The API needs to be flexible enough to allow data to be retrieved and filtered using XPath or SQL, so component methods exist to determine whether the query passed is XPath or SQL. XPath is applied directly to the XML DOM in memory and in order to use SQL, the XML DOM is first converted to a ColdFusion query object and then queried using Query of Queries. Any call to the API to extract data can retrieve that data as XML or as a ColdFusion query.
Another challenge in developing the API was how to physically define and store the data used in applications. I broke the data table definition task between three XML files: one that defines table definitions (column names, data types, default values, etc.); one that maps the definitions to the actual storage locations (as relative or absolute path or URL) so that the API would know where to find the data; and one XML file that contains the data itself. I chose this architecture so that developers can easily write validation routines (the data type and required properties of data table columns aren't actually used), share data table definitions between applications, etc.

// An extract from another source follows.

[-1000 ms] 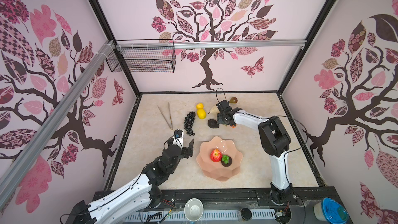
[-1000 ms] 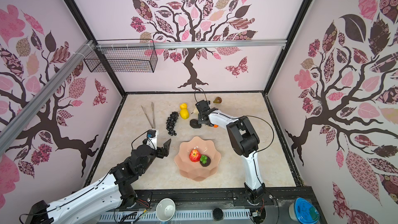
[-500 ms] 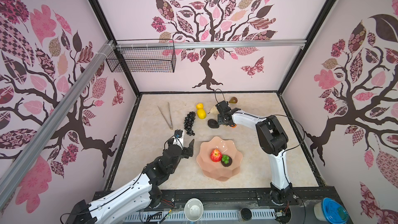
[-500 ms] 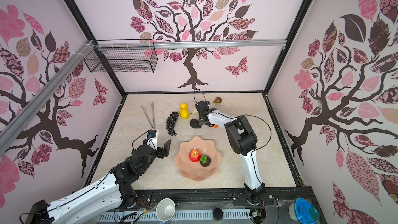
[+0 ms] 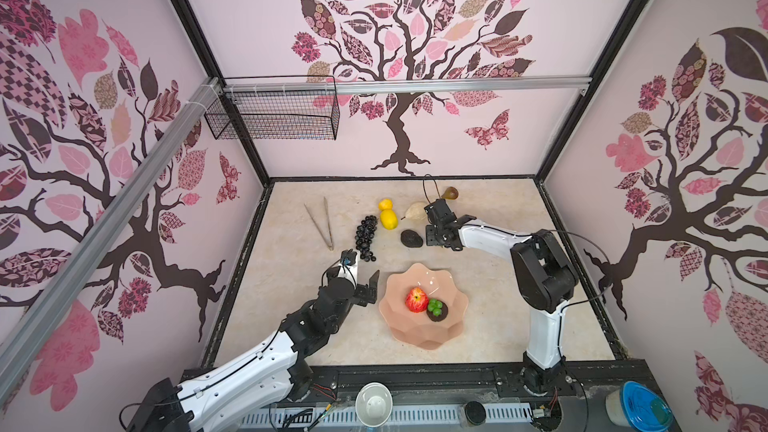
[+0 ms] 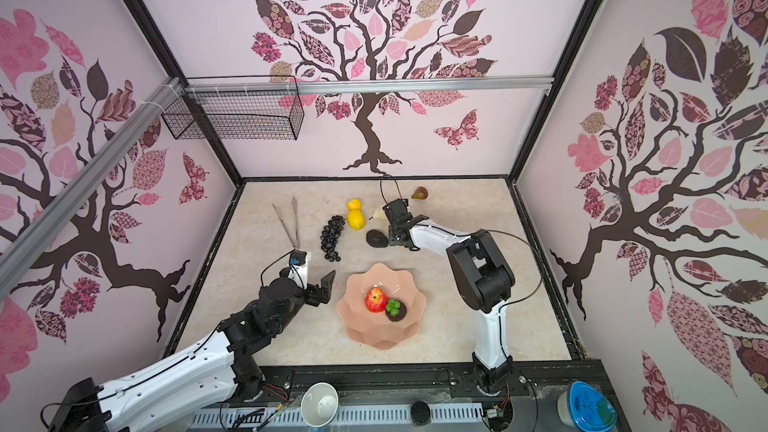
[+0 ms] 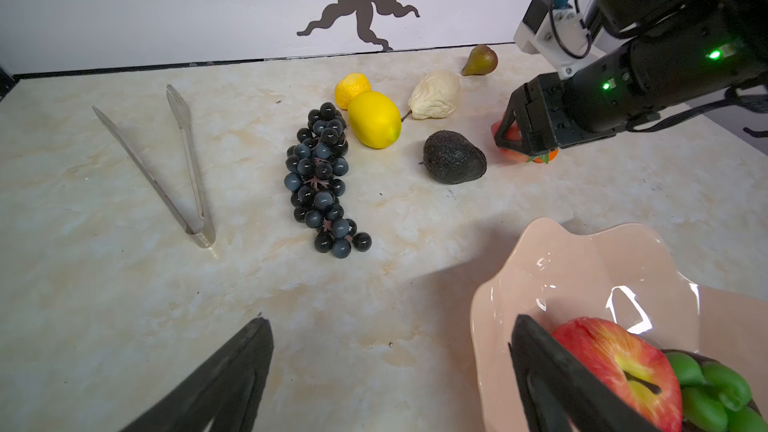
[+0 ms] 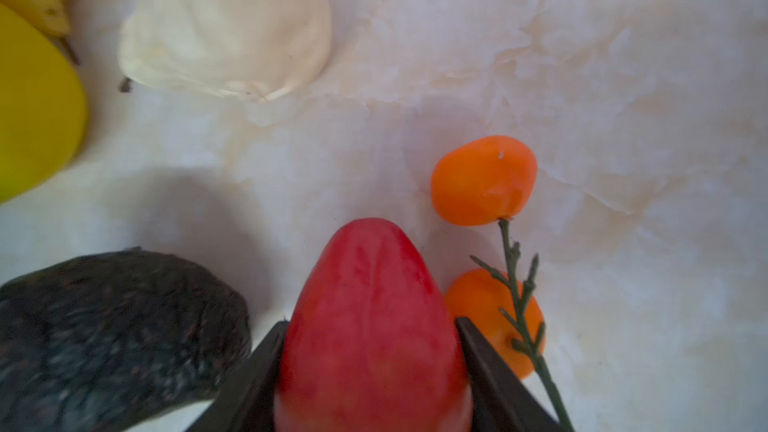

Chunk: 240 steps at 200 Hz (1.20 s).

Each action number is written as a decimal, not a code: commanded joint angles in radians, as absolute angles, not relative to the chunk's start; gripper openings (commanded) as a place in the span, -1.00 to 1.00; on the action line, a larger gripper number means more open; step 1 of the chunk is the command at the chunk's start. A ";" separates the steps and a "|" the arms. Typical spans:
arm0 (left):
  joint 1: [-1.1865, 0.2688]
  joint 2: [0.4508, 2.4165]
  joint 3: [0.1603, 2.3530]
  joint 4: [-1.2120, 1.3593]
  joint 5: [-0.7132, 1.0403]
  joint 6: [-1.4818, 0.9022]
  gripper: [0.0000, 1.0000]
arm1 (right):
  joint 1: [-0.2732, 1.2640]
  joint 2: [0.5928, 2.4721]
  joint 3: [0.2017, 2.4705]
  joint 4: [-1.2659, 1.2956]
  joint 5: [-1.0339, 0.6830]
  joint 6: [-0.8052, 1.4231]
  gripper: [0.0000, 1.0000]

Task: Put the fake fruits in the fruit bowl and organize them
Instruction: 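Close the right gripper on the red pear and lift it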

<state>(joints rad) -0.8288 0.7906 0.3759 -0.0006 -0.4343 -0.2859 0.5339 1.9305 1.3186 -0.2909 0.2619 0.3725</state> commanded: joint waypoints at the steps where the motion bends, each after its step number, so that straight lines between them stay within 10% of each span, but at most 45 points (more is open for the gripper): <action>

In addition to the ability to retrieve data mentioned above, methods were also written to parse SQL statements that perform INSERT, UPDATE, or DELETE operations on data tables. Unlike when a SELECT statement is passed to the API, converting the XML data table to a ColdFusion query object will do no good for INSERT, UPDATE, and DELETE commands, as ColdFusion does not support these SQL statements in a Query of Queries.
Instead, the SQL is broken into its various components and then executed against the appropriate XML nodes directly. In the case of DELETE commands, working with the data directly as XML proved more efficient than converting the XML to a query object, retrieving the data not being deleted, and converting the new query object back to XML.
In addition to working with XML, the API needed to support CSV so a method was added to parse CSV text and convert it to an XML table in memory. The first row of values in the CSV content is used to create a data table definition, and all other rows populate that definition. Other methods were also added for validation of various entities being used, to make debugging easier, etc. Two other major concerns while developing the API were how to create an easy way for all developers to use the API, and how to handle concurrency issues.
In order to deal with data table memory and physical file concurrency issues, all data retrieval is performed within "read-only" named locks. When row(s) of data are inserted, updated, or deleted from a data table, the data table in memory is first manipulated within an "exclusive" named lock. Afterwards, the entire data table is written to file as an XML string, also within an "exclusive" named lock. This approach minimizes locking on the server, and prevents developers from having to lock API access in their applications, because the API is handling all of the locking - local to the code blocks that require locks.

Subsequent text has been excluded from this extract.